> _WHAT THIS TASK INVOLVES_
Within the entries below, the lines from the one with "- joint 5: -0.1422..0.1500" through the one with "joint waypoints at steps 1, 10" are to be set down exactly, both ends kept.

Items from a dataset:
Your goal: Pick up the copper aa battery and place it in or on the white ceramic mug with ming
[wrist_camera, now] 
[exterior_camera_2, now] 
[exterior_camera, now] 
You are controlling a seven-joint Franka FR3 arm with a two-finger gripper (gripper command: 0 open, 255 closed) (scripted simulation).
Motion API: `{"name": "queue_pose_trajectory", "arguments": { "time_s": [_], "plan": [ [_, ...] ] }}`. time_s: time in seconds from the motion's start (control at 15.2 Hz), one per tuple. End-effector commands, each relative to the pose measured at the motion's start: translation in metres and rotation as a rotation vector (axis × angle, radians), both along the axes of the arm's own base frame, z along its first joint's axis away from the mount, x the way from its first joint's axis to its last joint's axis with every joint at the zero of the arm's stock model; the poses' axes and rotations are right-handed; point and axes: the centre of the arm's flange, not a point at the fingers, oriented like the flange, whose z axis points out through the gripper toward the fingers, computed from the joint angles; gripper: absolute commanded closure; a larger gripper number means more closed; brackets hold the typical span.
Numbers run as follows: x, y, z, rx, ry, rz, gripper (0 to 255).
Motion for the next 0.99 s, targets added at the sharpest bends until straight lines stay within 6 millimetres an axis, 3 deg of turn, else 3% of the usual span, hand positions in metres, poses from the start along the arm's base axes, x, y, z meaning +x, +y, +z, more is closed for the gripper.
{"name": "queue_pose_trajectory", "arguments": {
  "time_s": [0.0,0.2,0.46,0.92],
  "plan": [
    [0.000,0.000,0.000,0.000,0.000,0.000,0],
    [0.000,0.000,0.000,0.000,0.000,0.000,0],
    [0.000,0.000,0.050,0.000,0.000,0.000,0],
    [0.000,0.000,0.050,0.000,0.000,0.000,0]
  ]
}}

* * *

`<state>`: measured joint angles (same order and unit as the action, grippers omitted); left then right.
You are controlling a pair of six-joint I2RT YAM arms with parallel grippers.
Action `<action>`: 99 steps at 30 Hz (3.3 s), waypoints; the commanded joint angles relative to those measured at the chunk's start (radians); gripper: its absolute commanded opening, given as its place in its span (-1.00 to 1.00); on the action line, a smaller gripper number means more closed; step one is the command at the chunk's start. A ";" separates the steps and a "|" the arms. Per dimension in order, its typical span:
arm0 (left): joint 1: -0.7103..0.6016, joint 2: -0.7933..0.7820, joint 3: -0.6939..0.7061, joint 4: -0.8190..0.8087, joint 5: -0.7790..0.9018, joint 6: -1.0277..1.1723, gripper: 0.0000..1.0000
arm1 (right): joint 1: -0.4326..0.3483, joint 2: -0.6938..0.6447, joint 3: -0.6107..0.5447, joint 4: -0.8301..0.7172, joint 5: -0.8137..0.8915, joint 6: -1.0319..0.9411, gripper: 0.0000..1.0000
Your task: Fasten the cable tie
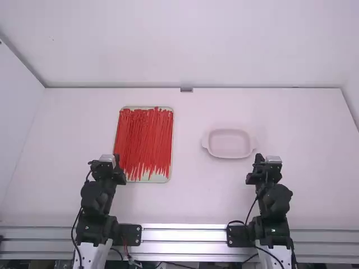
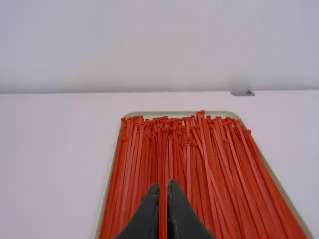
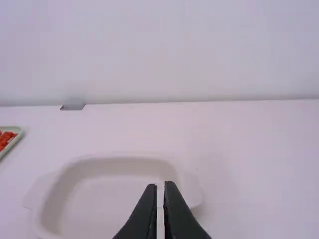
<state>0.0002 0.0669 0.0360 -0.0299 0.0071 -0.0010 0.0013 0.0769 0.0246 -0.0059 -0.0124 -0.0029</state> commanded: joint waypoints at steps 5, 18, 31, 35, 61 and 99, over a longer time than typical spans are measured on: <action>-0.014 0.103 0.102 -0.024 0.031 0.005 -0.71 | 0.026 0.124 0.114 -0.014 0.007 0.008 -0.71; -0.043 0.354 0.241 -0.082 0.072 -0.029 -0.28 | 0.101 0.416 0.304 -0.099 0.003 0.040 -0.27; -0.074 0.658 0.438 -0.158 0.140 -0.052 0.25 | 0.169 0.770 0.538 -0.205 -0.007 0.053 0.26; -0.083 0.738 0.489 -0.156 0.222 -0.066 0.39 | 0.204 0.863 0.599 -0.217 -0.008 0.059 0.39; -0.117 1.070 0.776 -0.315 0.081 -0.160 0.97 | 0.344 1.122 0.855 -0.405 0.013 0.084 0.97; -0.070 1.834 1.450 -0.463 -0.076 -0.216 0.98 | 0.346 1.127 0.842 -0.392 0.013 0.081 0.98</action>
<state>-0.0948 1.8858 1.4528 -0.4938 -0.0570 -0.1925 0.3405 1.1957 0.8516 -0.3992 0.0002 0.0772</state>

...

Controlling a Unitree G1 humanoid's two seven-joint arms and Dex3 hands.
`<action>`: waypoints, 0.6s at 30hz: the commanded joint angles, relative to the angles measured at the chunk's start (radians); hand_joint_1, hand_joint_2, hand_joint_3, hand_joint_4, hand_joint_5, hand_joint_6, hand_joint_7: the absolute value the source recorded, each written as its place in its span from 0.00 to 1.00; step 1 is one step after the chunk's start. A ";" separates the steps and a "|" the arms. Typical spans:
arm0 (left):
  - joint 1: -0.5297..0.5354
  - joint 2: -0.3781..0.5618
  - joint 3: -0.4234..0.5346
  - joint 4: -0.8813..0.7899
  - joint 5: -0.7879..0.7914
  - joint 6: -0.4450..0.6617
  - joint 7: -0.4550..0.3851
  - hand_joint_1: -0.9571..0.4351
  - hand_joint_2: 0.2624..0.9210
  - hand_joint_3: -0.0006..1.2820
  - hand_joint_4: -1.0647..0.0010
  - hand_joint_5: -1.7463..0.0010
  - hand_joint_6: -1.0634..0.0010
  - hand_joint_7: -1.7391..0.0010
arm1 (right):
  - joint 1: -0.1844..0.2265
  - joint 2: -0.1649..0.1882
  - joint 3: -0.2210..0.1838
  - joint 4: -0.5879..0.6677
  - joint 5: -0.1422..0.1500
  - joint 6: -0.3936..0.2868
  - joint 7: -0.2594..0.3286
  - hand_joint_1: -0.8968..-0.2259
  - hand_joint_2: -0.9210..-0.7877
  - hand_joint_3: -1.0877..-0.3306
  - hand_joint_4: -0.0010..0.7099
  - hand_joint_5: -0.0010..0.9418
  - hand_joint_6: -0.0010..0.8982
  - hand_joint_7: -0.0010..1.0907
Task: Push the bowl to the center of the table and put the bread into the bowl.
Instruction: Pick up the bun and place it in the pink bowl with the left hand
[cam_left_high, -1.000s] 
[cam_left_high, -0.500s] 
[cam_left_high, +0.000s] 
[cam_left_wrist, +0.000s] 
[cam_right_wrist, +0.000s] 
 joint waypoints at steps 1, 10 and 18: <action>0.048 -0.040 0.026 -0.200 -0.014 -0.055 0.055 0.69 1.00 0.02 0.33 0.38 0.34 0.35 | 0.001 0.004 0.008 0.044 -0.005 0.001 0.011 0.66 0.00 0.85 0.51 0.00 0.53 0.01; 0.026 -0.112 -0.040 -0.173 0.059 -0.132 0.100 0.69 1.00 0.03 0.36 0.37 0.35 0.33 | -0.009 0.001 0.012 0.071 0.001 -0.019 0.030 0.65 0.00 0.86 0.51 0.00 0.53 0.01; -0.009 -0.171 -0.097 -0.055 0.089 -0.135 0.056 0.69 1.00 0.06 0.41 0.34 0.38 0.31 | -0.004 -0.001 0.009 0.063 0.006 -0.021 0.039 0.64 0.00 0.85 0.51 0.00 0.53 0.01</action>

> _ANSWER_
  - joint 5: -0.1422..0.1500
  - joint 6: -0.3936..0.2868
  - joint 7: -0.2594..0.3286
  - hand_joint_1: -0.8968..-0.2259
  - hand_joint_2: -0.9210..-0.7877
  - hand_joint_3: -1.0877..-0.3306
  - hand_joint_4: -0.0010..0.7099
  - hand_joint_5: -0.0010..0.9418
  - hand_joint_6: -0.0010..0.8982
  - hand_joint_7: -0.0010..1.0907
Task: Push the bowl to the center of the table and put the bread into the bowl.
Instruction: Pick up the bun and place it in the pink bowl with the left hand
[cam_left_high, -1.000s] 
[cam_left_high, -0.500s] 
[cam_left_high, +0.000s] 
[cam_left_wrist, +0.000s] 
[cam_right_wrist, +0.000s] 
 joint waypoints at steps 1, 10 and 18: <action>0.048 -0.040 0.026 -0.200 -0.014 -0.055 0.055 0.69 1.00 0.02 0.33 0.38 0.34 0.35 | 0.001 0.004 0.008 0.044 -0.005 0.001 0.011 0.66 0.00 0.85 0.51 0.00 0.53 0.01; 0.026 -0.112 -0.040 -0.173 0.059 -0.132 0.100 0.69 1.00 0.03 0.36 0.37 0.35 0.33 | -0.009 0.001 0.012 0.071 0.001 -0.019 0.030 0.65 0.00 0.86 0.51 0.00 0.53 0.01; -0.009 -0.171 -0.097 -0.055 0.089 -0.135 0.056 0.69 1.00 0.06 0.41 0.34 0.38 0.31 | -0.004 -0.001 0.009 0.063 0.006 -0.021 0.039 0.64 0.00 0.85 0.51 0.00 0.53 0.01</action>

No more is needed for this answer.